I opened my backpack and took out a cheese sandwich wrapped in wax paper and a couple of fresh apricots. Richard Foley, free hiker extraordinaire and ringmaster of the Naked European Walking Tour, sat down next to me. Polly, Richard’s dog, trotted up with a stick in her mouth and flopped to the ground at our feet. The three of us sat there quietly for a while.
I finally broke the silence by thanking Richard for organizing the hike and for letting me come along and share what had turned out to be a challenging and profoundly enjoyable experience.
Richard unwrapped a sandwich and fed a little meat to Polly, and then turned to me and said, “After this book is done do you think you’ll be a naturist?”
It was a good question and one that I didn’t have an answer for at the time.
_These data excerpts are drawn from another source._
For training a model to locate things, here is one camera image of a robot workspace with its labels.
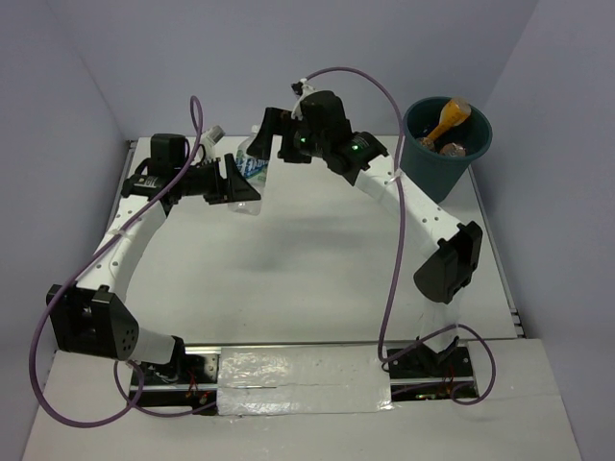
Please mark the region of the clear bottle blue label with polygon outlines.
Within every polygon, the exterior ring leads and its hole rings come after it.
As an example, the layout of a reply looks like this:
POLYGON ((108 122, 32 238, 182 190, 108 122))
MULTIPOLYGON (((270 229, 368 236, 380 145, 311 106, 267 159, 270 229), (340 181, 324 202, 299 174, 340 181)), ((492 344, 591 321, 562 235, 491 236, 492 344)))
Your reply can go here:
POLYGON ((260 214, 262 206, 262 198, 267 180, 269 161, 257 159, 247 153, 248 147, 256 138, 259 131, 259 125, 253 125, 251 133, 237 147, 235 152, 235 164, 239 172, 247 180, 247 182, 257 191, 260 199, 250 202, 236 202, 228 204, 229 211, 241 214, 249 214, 257 216, 260 214))

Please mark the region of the orange label tea bottle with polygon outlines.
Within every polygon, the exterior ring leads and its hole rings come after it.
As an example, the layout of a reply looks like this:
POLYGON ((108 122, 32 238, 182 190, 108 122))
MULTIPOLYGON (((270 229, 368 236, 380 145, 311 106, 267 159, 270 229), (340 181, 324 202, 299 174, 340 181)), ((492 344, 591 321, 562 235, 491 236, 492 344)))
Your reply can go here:
POLYGON ((467 155, 467 151, 464 146, 458 143, 451 142, 444 145, 440 149, 439 154, 441 156, 450 158, 465 158, 467 155))

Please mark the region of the orange bottle blue label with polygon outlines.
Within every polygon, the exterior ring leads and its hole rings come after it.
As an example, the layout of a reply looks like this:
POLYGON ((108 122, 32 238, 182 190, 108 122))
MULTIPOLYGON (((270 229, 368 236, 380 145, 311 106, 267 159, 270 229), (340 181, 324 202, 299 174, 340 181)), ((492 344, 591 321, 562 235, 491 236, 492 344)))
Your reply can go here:
POLYGON ((435 141, 454 127, 464 123, 472 113, 471 105, 463 98, 450 99, 440 111, 438 124, 431 132, 418 139, 423 147, 434 150, 435 141))

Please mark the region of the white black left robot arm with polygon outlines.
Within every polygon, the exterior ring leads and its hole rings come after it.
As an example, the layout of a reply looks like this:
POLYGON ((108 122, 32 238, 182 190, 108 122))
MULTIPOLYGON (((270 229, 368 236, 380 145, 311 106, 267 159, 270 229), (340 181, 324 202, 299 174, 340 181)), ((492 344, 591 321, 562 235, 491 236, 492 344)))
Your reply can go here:
POLYGON ((104 254, 66 290, 54 285, 47 294, 58 298, 50 318, 62 351, 139 362, 170 383, 186 375, 183 339, 141 326, 125 302, 146 247, 182 198, 201 196, 210 205, 259 199, 234 156, 214 153, 223 135, 218 126, 202 134, 190 165, 184 136, 151 137, 150 156, 122 184, 115 217, 99 245, 104 254))

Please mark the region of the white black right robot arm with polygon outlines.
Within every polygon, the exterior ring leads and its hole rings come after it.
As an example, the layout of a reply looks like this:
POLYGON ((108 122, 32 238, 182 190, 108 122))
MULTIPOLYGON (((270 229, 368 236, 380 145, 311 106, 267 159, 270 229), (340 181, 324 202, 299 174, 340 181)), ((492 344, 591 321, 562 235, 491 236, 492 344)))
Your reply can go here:
POLYGON ((398 217, 401 237, 415 239, 425 258, 413 275, 424 299, 425 323, 412 349, 425 374, 440 375, 457 346, 456 298, 478 267, 481 227, 444 211, 394 163, 374 135, 353 130, 342 100, 330 90, 301 85, 293 109, 266 108, 248 155, 268 159, 276 135, 282 139, 280 159, 322 159, 336 175, 398 217))

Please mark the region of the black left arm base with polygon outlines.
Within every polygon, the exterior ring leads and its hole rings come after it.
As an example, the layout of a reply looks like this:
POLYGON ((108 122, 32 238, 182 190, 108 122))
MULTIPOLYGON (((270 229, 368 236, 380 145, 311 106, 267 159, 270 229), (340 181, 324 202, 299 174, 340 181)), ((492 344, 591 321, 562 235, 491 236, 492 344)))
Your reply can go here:
POLYGON ((143 390, 137 405, 162 411, 214 414, 217 411, 218 353, 187 352, 179 368, 142 363, 143 390))

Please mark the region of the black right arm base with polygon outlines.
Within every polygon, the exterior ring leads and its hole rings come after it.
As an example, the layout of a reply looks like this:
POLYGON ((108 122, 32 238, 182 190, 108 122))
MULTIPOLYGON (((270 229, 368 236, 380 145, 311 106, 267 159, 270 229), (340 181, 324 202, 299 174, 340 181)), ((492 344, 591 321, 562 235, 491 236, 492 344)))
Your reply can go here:
POLYGON ((474 369, 468 349, 450 346, 444 352, 432 352, 420 346, 385 365, 393 379, 473 378, 474 369))

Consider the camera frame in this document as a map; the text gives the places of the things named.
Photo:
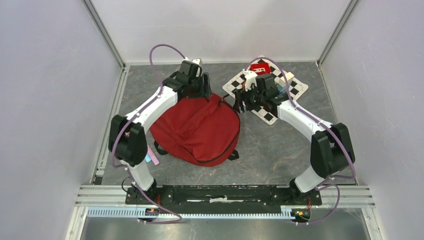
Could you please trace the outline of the red backpack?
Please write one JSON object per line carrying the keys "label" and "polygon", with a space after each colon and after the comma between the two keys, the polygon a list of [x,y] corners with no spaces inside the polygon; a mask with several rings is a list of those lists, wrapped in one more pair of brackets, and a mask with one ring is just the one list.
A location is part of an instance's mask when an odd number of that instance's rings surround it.
{"label": "red backpack", "polygon": [[221,96],[184,98],[163,113],[150,127],[160,155],[171,155],[190,164],[214,167],[239,159],[236,150],[241,120]]}

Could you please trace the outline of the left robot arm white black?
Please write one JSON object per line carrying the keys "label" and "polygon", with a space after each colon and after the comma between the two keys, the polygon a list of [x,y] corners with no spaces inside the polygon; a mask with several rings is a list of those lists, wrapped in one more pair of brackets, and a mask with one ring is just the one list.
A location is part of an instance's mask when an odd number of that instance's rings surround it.
{"label": "left robot arm white black", "polygon": [[178,71],[167,77],[157,91],[132,112],[115,115],[110,122],[108,149],[114,167],[125,167],[145,204],[153,203],[157,190],[152,187],[145,157],[148,154],[146,133],[168,109],[184,98],[207,98],[212,95],[209,75],[202,70],[202,60],[185,58]]}

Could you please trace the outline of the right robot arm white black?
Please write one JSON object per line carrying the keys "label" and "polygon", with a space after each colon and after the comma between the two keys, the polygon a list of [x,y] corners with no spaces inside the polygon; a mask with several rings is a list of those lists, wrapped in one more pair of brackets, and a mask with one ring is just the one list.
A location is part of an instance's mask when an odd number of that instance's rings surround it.
{"label": "right robot arm white black", "polygon": [[324,121],[297,104],[289,93],[282,95],[272,74],[257,75],[251,70],[240,74],[241,88],[234,91],[233,109],[239,113],[264,110],[287,122],[310,141],[310,164],[289,184],[289,199],[302,204],[309,192],[322,188],[331,178],[339,178],[340,171],[349,167],[356,177],[355,156],[349,130],[343,123]]}

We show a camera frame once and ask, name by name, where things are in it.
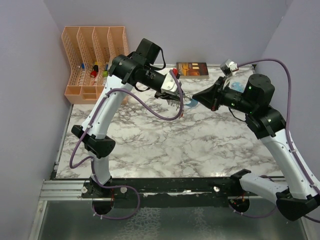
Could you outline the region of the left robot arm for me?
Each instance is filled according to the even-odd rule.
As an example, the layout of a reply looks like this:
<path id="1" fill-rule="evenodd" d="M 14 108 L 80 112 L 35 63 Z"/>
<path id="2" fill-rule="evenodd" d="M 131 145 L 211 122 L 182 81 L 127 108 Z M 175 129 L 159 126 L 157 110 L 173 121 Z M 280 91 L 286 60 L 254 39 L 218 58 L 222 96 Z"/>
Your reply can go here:
<path id="1" fill-rule="evenodd" d="M 74 125 L 71 129 L 78 138 L 76 146 L 84 144 L 89 152 L 87 159 L 91 162 L 91 179 L 95 182 L 93 191 L 101 198 L 106 197 L 111 190 L 108 183 L 112 178 L 109 155 L 116 145 L 116 142 L 107 136 L 107 132 L 125 97 L 132 96 L 150 113 L 165 121 L 173 121 L 183 114 L 184 94 L 177 73 L 170 70 L 163 75 L 159 72 L 161 68 L 154 66 L 158 55 L 163 53 L 160 46 L 144 38 L 136 51 L 127 56 L 121 54 L 115 57 L 108 69 L 106 84 L 91 113 L 81 125 Z M 164 117 L 150 109 L 132 93 L 137 83 L 146 86 L 148 90 L 154 90 L 156 98 L 180 101 L 177 115 Z"/>

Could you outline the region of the metal keyring holder blue handle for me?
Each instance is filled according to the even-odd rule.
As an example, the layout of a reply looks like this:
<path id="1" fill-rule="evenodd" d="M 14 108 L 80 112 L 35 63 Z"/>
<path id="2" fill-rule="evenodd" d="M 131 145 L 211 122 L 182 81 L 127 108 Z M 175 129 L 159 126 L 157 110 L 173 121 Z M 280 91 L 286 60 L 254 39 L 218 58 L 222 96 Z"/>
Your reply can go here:
<path id="1" fill-rule="evenodd" d="M 168 105 L 172 107 L 176 107 L 176 109 L 180 108 L 180 100 L 176 99 L 167 99 L 166 100 Z M 198 101 L 192 99 L 192 97 L 188 94 L 183 94 L 183 105 L 188 108 L 194 108 L 198 105 Z"/>

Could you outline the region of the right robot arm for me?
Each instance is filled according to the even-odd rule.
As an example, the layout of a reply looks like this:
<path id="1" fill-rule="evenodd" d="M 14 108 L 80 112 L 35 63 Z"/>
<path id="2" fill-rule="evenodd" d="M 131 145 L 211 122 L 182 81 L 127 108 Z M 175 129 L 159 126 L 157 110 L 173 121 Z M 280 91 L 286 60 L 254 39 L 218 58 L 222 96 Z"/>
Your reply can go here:
<path id="1" fill-rule="evenodd" d="M 240 196 L 251 192 L 276 205 L 289 221 L 296 221 L 320 205 L 320 194 L 315 187 L 319 181 L 312 175 L 293 141 L 287 137 L 286 121 L 270 106 L 275 87 L 263 74 L 249 76 L 243 92 L 224 86 L 226 78 L 219 77 L 209 88 L 192 96 L 211 111 L 226 106 L 245 114 L 245 123 L 269 150 L 285 177 L 286 184 L 278 184 L 255 175 L 247 169 L 231 175 L 229 189 Z"/>

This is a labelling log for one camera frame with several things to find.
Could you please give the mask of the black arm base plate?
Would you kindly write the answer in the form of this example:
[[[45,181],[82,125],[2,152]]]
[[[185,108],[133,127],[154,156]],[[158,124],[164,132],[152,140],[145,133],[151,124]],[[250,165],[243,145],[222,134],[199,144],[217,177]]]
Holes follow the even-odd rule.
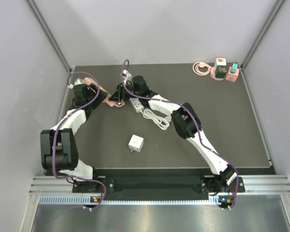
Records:
[[[130,176],[130,177],[100,177],[106,186],[107,193],[117,193],[123,190],[137,189],[189,189],[196,193],[238,193],[245,192],[243,179],[235,180],[228,187],[221,187],[213,177],[204,176]]]

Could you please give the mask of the white power strip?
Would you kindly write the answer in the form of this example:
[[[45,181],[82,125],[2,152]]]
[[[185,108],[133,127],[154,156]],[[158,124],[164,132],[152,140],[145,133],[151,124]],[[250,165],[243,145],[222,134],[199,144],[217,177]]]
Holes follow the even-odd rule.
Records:
[[[144,110],[144,106],[141,104],[138,98],[130,98],[129,101],[137,113]]]

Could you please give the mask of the pink power strip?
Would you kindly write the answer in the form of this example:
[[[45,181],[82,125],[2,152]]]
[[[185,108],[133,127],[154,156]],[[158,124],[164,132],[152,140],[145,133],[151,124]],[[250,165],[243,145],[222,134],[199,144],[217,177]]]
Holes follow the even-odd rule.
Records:
[[[95,87],[98,87],[98,84],[96,81],[94,81],[92,78],[86,77],[84,78],[84,83],[88,86],[90,85],[94,85]],[[111,100],[111,95],[109,94],[109,92],[107,92],[103,87],[100,87],[100,91],[104,92],[107,94],[106,98],[103,100],[104,103],[108,104],[111,107],[123,107],[125,105],[125,103],[123,101],[117,102],[117,101],[113,101]]]

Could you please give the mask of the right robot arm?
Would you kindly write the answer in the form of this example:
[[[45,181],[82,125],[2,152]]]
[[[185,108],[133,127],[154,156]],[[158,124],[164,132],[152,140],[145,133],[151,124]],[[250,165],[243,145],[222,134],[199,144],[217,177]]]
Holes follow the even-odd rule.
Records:
[[[173,122],[176,133],[190,142],[209,165],[216,185],[214,191],[238,190],[237,170],[211,145],[189,103],[180,104],[163,98],[149,89],[141,75],[133,77],[127,70],[123,71],[122,83],[117,85],[110,99],[120,103],[130,101],[135,110],[142,113],[156,111],[166,115]]]

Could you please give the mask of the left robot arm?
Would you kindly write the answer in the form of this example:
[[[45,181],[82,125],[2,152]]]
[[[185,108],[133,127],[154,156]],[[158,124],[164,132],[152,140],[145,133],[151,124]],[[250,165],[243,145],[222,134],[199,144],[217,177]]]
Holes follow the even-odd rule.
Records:
[[[93,192],[99,188],[100,180],[94,176],[94,168],[79,159],[74,136],[108,93],[94,84],[77,84],[73,91],[72,105],[63,119],[40,134],[41,163],[46,171],[83,181],[83,186]]]

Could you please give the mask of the white cube adapter plug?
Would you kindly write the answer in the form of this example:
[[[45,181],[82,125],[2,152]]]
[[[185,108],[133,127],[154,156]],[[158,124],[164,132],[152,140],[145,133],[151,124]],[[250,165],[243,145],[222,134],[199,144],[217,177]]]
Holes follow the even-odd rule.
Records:
[[[133,151],[140,152],[142,150],[143,145],[144,145],[144,138],[137,135],[132,135],[128,143],[128,147],[131,152]]]

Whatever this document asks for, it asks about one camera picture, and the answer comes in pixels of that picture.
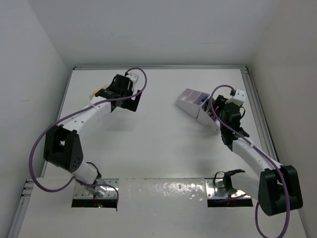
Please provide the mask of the large black-handled scissors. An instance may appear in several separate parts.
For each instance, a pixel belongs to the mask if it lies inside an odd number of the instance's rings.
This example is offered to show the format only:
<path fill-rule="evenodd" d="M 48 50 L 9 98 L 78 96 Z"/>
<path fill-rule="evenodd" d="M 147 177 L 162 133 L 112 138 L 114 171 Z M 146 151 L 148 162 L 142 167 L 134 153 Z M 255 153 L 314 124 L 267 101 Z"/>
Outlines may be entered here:
<path fill-rule="evenodd" d="M 205 111 L 206 113 L 208 113 L 209 110 L 210 110 L 210 104 L 209 104 L 209 103 L 206 103 L 206 104 L 204 105 L 204 111 Z"/>

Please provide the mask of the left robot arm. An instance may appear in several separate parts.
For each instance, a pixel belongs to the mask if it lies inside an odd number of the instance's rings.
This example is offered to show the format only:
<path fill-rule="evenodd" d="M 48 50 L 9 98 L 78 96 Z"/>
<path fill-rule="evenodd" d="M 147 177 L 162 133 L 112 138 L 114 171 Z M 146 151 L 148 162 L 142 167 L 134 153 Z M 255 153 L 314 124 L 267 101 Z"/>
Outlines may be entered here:
<path fill-rule="evenodd" d="M 107 88 L 101 88 L 93 95 L 90 103 L 84 107 L 84 112 L 51 128 L 46 133 L 44 159 L 70 172 L 83 183 L 95 184 L 100 175 L 84 161 L 81 139 L 90 127 L 116 108 L 136 111 L 141 95 L 135 99 L 122 98 L 134 94 L 137 81 L 136 74 L 117 74 Z"/>

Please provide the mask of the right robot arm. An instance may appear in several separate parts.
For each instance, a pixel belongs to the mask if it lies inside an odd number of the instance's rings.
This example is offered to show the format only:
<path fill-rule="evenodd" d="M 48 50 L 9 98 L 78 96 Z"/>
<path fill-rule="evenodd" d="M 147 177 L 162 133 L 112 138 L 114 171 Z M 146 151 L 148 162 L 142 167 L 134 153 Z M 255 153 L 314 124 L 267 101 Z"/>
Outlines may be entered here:
<path fill-rule="evenodd" d="M 243 169 L 227 171 L 222 179 L 223 188 L 227 191 L 244 191 L 259 202 L 268 216 L 286 212 L 287 201 L 290 202 L 290 210 L 302 208 L 303 199 L 296 169 L 273 160 L 248 139 L 248 133 L 240 126 L 240 109 L 246 100 L 246 93 L 234 90 L 231 95 L 230 99 L 222 95 L 212 99 L 210 112 L 220 122 L 224 145 L 241 157 L 257 178 L 249 176 Z"/>

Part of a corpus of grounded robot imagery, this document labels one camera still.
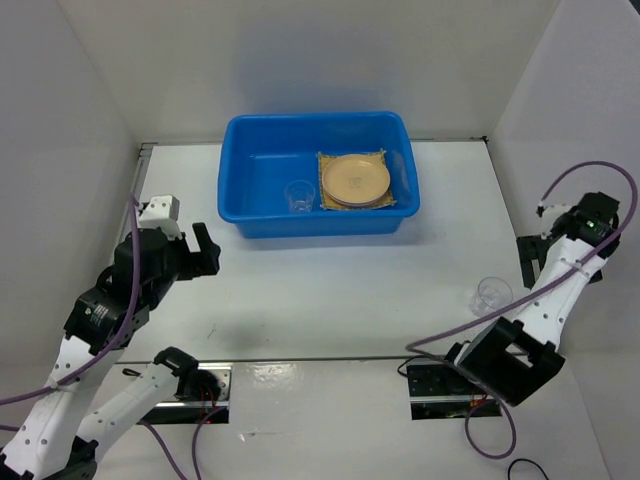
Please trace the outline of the woven bamboo mat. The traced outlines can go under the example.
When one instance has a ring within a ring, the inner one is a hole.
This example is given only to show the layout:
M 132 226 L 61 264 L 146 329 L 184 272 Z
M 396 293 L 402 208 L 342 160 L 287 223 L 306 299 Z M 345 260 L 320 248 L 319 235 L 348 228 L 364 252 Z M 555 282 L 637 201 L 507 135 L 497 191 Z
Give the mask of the woven bamboo mat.
M 377 152 L 380 152 L 380 151 L 383 151 L 383 152 L 384 152 L 384 160 L 385 160 L 385 163 L 386 163 L 386 158 L 385 158 L 386 151 L 385 151 L 385 150 L 379 150 L 379 151 L 377 151 Z M 375 153 L 377 153 L 377 152 L 369 152 L 369 153 L 351 153 L 351 154 L 375 154 Z M 336 155 L 328 155 L 328 154 L 323 154 L 323 153 L 318 153 L 318 155 L 317 155 L 317 159 L 318 159 L 318 167 L 319 167 L 319 173 L 318 173 L 318 176 L 319 176 L 319 186 L 320 186 L 320 189 L 321 189 L 321 202 L 322 202 L 322 196 L 323 196 L 324 190 L 323 190 L 323 187 L 322 187 L 322 185 L 321 185 L 320 174 L 322 173 L 322 171 L 323 171 L 324 167 L 327 165 L 327 163 L 328 163 L 331 159 L 336 158 L 336 157 L 338 157 L 338 156 L 336 156 Z

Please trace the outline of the yellow plastic plate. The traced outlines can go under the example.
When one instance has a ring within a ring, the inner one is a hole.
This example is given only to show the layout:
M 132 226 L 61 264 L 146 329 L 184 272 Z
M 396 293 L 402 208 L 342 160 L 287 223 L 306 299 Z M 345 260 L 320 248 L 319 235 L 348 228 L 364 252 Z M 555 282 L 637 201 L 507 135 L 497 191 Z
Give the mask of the yellow plastic plate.
M 331 159 L 320 174 L 324 192 L 347 202 L 369 202 L 390 187 L 391 176 L 384 152 L 347 154 Z

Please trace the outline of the pink plastic plate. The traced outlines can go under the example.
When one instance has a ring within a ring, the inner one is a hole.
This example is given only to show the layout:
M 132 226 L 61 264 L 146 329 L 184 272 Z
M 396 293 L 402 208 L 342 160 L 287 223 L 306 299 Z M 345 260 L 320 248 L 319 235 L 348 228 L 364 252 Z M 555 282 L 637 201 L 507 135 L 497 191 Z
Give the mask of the pink plastic plate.
M 347 202 L 331 197 L 327 192 L 323 193 L 321 206 L 332 210 L 353 210 L 353 209 L 377 209 L 393 206 L 396 203 L 391 192 L 386 192 L 380 198 L 369 202 Z

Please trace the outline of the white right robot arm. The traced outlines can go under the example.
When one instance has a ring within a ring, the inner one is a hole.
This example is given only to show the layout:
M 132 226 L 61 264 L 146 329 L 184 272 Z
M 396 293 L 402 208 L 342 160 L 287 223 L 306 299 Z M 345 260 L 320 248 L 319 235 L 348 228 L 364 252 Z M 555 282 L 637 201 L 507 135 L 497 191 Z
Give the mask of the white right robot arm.
M 474 380 L 511 406 L 517 406 L 556 376 L 565 363 L 558 352 L 561 333 L 583 289 L 619 245 L 614 240 L 584 261 L 594 247 L 619 225 L 619 202 L 602 193 L 586 193 L 574 206 L 554 205 L 541 211 L 542 233 L 537 252 L 540 273 L 527 287 L 536 292 L 561 275 L 571 277 L 500 317 L 471 343 L 456 343 L 438 369 L 438 381 L 450 393 L 463 391 Z

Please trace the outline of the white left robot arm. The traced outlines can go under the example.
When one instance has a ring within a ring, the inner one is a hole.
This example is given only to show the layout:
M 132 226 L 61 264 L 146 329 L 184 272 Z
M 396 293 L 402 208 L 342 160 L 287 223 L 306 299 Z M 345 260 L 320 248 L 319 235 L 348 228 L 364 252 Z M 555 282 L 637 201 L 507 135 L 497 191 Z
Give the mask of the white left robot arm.
M 166 397 L 215 402 L 215 377 L 194 357 L 167 347 L 121 393 L 91 406 L 173 284 L 218 273 L 220 247 L 204 224 L 192 228 L 196 252 L 183 234 L 171 239 L 160 228 L 132 230 L 116 247 L 113 263 L 77 298 L 45 386 L 1 449 L 2 478 L 90 479 L 110 447 Z

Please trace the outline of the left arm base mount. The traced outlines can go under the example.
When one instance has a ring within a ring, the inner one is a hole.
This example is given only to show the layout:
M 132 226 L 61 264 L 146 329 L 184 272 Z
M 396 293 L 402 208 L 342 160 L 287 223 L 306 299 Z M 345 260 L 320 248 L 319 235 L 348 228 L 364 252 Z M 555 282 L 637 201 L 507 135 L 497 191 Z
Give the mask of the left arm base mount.
M 232 365 L 203 363 L 184 392 L 158 403 L 143 420 L 152 425 L 227 424 L 231 397 Z

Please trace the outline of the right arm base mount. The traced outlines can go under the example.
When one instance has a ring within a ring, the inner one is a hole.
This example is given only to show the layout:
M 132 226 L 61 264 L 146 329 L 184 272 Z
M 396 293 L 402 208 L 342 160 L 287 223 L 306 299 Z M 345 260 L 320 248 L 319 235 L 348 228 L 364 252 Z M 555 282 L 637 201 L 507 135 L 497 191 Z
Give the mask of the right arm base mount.
M 413 420 L 501 417 L 496 401 L 442 363 L 423 357 L 405 360 L 397 372 L 406 380 Z
I shrugged and said, “I don’t know.”
When I look back at all the people I’ve met and the experiences I’ve had in the course of writing this book, I’m struck by the realization that, well, society just doesn’t get it. The nudists and naturists I’ve met are not kinky freaks and weirdos, they’re not exhibitionists or voyeurs or pedophiles; for the most part they are friendly people who just want to enjoy the sensual pleasures that life has to offer, just like foodies and wine snobs, people who go to spas or concerts or sporting events, and people who stop and smell the roses—basically anyone who does something for the pure pleasure of it. Nudists enjoy the sensation of sun and wind and water on their bodies. And I would argue that unless one has some sort of debilitating skin condition, everyone enjoys these sensations. Nudists are just brave enough or honest enough to go all the way. So it begs the question: Is society punishing and stigmatizing nudists because it’s afraid of the pleasure they’re having? Is it that rich vein of Puritanism running through our psyche that says pleasure is bad? If that’s true, we, and I mean all of us, need to see a shrink.
It’s like some weird disconnect. If you look at celebrity gossip websites or magazines at the supermarket, it’s pretty obvious that American society has an obsession with scantily clad celebrities and their nipple slips and miniskirt upshots. We are entranced by the erotic transit of partially dressed celebrities walking the red carpet. And yet we can’t let someone go skinny-dipping without being offended. Maybe it’s some kind of self-shaming mechanism for the guilt we feel about ogling celebs. Are we that immature?
If so we need to grow the fuck up. Accept that humans are sexual animals, that we’re born with bodies, that we all look basically the same. Even the hottest young buck strutting on Black’s Beach has the same body as the seventy-five-year-old grandpa sunbathing on the Big Nude Boat; the only difference is time and, perhaps, the tolls taken by a sedentary lifestyle and a taste for fried food.
Society needs to come to terms with the fact that some of us like pleasurable pursuits. A person shouldn’t feel guilt or shame for being naked any more than someone should feel guilt or shame for enjoying a ripe peach. So what if people want to go skinny-dipping at the beach? If it really bothers you, maybe you need to take a long look at yourself and figure out
why
it bothers you. Just because you’re offended doesn’t give you the right to keep someone from enjoying their own body and the environment. Two things we all share. Two things that are free of charge.